Mas abreviando a nossa história para não muito vos massacrar,
Glória cresceu envolta em revolta e com muitos problemas,
Ultrapassando duros obstáculos e resolvendo seus dilemas.
Não foi uma adolescência fácil…se normalmente não o é…
Imagine-se sem ninguém que lhe dissesse a diferença entre o certo e o errado,
Mas ela não desistia fácil…e acima de tudo tinha muita fé,
E tentava construir seu futuro, baseado nos exemplos do passado.
Não queria repetir os mesmos erros de sua mãe,
Nem ser mais uma das histórias dos que com ela viviam também.
Gloria foi estudando e tornando-se uma mulher,
Uma jovem decidida que sabe bem o quer.
Sonhadora e imaginativa…que gosta de rir e ama a vida.
Diversas vezes caiu…as mesmas se levantou,
Foram muitas as vezes que assombrada pelas suas memorias,
Mergulhada em seus medos…revoltada com a sociedade,
Que por pouco não se suicidou…
Teve muitos fracassos…algumas vitórias,
Mas sempre lutou…ás vezes contra si própria…combatendo a sua debilidade.

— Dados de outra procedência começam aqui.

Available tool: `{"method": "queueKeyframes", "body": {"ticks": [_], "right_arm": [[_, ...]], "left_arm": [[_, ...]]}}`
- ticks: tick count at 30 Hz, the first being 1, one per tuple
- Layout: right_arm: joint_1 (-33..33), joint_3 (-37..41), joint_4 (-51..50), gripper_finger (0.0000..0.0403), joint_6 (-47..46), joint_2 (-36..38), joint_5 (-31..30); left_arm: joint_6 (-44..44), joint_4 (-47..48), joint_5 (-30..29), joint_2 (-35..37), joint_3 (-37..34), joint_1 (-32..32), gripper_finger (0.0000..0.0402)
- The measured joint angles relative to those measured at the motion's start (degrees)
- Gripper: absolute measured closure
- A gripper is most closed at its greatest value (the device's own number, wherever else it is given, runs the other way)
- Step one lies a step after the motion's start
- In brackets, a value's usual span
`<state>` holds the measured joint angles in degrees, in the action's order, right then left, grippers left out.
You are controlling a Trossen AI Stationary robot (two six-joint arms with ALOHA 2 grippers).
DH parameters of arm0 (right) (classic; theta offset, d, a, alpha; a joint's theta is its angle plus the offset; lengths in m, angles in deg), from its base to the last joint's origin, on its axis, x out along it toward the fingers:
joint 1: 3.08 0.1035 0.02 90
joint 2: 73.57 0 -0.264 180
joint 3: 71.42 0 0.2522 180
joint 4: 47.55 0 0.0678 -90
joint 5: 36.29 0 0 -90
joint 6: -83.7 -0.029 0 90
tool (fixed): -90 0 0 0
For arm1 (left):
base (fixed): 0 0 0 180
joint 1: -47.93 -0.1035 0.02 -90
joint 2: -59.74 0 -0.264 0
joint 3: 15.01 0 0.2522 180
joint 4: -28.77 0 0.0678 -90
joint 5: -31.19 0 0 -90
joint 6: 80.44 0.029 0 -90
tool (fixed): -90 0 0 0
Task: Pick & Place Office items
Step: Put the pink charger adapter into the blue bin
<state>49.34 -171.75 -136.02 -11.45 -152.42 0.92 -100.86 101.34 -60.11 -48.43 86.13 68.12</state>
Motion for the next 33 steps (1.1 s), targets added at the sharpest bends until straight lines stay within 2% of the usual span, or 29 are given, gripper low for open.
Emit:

Hoje é mulher que ainda sonha…ainda luta com convicção e esperança…
E muitas vezes é menina…que apenas deseja ter tido diferente infância…

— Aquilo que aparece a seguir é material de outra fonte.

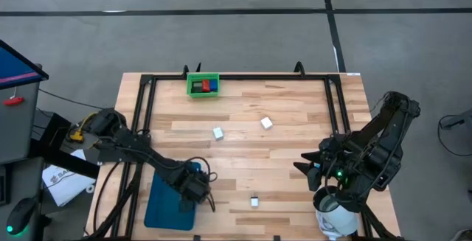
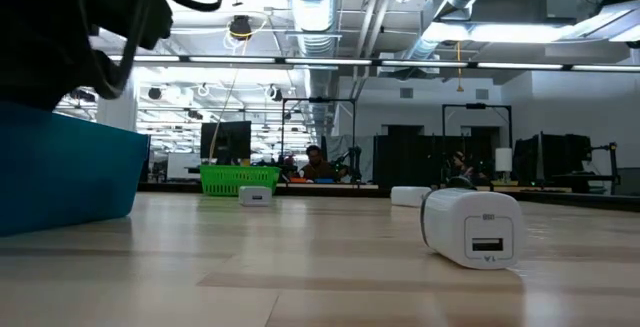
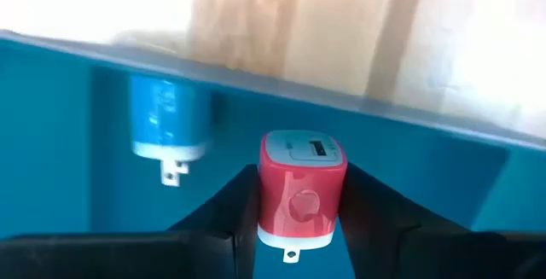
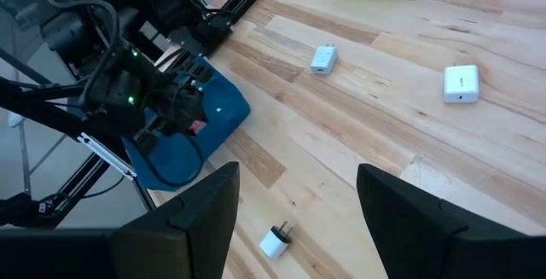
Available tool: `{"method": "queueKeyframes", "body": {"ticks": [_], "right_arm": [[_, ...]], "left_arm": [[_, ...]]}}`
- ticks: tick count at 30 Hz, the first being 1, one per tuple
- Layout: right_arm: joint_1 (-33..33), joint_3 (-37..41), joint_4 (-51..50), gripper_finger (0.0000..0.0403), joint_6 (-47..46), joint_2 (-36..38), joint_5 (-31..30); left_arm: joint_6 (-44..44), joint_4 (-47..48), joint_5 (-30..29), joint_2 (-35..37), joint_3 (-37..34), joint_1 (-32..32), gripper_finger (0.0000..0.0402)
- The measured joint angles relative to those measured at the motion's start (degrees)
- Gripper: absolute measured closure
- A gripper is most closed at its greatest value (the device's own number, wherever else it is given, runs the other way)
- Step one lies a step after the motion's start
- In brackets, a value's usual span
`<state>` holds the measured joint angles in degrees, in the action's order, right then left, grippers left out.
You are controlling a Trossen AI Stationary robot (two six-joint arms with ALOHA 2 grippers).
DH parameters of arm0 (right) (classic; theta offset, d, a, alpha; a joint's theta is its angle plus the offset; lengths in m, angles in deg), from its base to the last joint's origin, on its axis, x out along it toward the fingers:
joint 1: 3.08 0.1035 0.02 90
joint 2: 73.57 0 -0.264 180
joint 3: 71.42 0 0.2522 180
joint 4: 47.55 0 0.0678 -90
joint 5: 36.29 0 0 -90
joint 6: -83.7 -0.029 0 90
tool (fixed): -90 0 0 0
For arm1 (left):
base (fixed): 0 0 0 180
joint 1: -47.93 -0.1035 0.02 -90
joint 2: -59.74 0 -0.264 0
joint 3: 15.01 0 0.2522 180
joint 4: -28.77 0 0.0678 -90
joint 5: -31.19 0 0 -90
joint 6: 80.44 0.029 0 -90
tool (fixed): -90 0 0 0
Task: Pick & Place Office items
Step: Put the pink charger adapter into the blue bin, then put the white and black charger adapter into the blue bin
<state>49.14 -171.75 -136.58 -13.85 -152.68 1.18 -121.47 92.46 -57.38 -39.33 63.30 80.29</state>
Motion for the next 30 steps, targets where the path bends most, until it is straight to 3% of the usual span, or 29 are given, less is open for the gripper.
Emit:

Mas Glória sabe que foi todo aquele percurso que teve que percorrer,
Que fez dela a mulher que é hoje…determinada e sem nada a temer.
Há muitas inter linhas que ficaram por contar,
Mas a historia já vai longa e vou ter que terminar.
Muitos de vós agora interrogam-se porque vos contei esta história,
Mas desde já vos esclareço que não foi para sentirem tristeza,
Pelos órfãos ou crianças abandonadas… pela própria Glória …
Mas sim um apelo á vossa consciência…pelos vossos actos…pela vossa indiferença
Enquanto pais e cidadãos…que cumprem a vossa obrigação.
Pois normalmente é o egoísmo e frieza, a indiferença e o constante ignorar,
Que faz com que todos os dias aconteçam historias como a da Glória e o irmão.
Mas nem tem todas têm o mesmo final…estes dois hoje tem vidas como os demais,
Mas quantos deles não acabam como aqueles a que vocês gostam de apontar como marginais.
Quantas Glórias acabam se prostituindo…e em becos sem saída?
Quantos irmãos acabam presos, criminosos e toxicodependentes sem rumo, sem vida?
E quantos de vós perguntam o porquê, ou qual será a sua história?
Fazem ideia do que muitos deles tiveram que suportar?
A minha escrita não é mais que o grito para que a nossa sociedade hipócrita deva enfim acordar!